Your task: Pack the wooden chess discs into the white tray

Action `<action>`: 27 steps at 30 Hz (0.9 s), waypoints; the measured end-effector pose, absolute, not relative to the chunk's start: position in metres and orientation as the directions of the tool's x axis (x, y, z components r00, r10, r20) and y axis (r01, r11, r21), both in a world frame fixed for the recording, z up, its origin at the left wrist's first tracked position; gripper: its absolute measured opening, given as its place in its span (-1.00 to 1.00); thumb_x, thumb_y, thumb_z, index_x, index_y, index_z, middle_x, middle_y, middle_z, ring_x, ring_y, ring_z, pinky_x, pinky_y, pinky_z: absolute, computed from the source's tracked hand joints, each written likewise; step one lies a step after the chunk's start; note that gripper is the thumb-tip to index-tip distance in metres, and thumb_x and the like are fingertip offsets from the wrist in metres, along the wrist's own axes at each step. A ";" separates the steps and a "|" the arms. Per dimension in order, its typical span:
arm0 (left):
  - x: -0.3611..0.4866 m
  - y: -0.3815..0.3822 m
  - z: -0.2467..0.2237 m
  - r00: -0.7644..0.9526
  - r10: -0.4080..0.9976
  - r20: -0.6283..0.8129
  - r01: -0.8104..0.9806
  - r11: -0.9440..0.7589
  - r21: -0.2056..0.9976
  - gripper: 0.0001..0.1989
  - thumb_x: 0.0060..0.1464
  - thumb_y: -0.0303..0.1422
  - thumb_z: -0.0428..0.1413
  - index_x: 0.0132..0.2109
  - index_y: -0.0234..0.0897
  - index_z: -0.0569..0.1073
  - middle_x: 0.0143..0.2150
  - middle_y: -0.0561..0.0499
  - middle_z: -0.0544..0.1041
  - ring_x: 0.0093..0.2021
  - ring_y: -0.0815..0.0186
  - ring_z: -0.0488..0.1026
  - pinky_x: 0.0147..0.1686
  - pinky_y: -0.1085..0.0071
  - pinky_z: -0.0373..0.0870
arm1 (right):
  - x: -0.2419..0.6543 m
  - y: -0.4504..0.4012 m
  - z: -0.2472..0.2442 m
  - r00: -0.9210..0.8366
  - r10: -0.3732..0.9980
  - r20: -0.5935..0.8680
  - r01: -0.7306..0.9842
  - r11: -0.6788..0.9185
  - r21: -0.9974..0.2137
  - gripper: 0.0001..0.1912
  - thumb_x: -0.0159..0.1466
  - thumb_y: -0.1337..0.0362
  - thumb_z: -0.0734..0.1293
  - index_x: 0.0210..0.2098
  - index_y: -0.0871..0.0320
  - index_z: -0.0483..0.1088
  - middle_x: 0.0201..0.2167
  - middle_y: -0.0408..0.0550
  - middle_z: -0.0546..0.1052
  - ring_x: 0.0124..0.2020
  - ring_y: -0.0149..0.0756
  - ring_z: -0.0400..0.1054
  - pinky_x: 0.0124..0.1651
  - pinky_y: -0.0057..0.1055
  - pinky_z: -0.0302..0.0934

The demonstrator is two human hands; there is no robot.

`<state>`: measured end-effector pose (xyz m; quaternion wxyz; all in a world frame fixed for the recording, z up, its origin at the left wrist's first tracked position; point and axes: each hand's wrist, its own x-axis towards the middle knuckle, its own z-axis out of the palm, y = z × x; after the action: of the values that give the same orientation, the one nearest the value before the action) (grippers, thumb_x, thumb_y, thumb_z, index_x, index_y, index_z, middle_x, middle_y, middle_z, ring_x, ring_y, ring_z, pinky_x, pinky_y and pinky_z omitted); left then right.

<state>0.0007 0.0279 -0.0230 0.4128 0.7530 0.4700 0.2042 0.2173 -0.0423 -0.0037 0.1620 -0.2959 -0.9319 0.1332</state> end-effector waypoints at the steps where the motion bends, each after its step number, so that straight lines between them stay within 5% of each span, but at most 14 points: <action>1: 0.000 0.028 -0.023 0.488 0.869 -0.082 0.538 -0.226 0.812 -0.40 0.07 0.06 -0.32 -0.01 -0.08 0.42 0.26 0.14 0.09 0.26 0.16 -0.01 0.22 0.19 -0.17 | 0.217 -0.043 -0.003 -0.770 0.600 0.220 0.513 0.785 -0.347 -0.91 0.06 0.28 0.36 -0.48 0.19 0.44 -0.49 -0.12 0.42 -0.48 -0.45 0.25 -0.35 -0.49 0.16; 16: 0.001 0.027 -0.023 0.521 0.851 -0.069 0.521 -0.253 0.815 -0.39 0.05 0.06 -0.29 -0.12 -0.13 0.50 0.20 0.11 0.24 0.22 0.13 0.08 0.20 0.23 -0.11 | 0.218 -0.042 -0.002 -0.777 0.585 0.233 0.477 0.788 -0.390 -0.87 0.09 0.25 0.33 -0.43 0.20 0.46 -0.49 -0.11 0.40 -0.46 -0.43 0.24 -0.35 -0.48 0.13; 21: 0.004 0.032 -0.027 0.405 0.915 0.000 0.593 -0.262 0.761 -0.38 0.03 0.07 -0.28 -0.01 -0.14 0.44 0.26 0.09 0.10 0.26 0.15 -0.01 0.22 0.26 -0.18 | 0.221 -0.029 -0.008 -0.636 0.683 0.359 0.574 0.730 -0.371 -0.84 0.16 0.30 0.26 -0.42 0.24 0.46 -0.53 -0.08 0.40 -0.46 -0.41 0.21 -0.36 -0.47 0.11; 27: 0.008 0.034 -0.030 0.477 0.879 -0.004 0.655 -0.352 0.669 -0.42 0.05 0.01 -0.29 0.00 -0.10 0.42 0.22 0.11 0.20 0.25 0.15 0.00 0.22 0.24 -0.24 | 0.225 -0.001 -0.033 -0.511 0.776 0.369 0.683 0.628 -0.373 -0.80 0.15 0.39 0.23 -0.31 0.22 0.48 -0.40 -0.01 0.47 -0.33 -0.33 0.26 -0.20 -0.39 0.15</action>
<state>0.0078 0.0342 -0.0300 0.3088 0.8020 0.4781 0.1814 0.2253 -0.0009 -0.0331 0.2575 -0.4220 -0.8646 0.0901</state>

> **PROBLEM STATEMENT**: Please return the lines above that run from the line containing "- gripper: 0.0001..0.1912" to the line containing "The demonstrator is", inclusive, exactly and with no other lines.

> **RESPONSE TO THIS EXERCISE**:
  - gripper: 0.0001..0.1912
  - thumb_x: -0.0159..0.1466
  - thumb_y: -0.1337..0.0362
  - thumb_z: -0.0734..0.1293
  - index_x: 0.0210..0.2098
  - index_y: -0.0871..0.0320
  - index_z: -0.0483..0.1088
  - middle_x: 0.0201..0.2167
  - middle_y: -0.0408..0.0550
  - middle_z: -0.0546..0.1052
  - ring_x: 0.0124..0.2020
  - ring_y: -0.0149..0.0756
  - ring_z: -0.0400..0.1054
  - pinky_x: 0.0124..0.1651
  - pinky_y: -0.0057..0.1055
  - pinky_z: -0.0302..0.0934

The demonstrator is two human hands; there is no robot.

Nothing else is part of this exercise.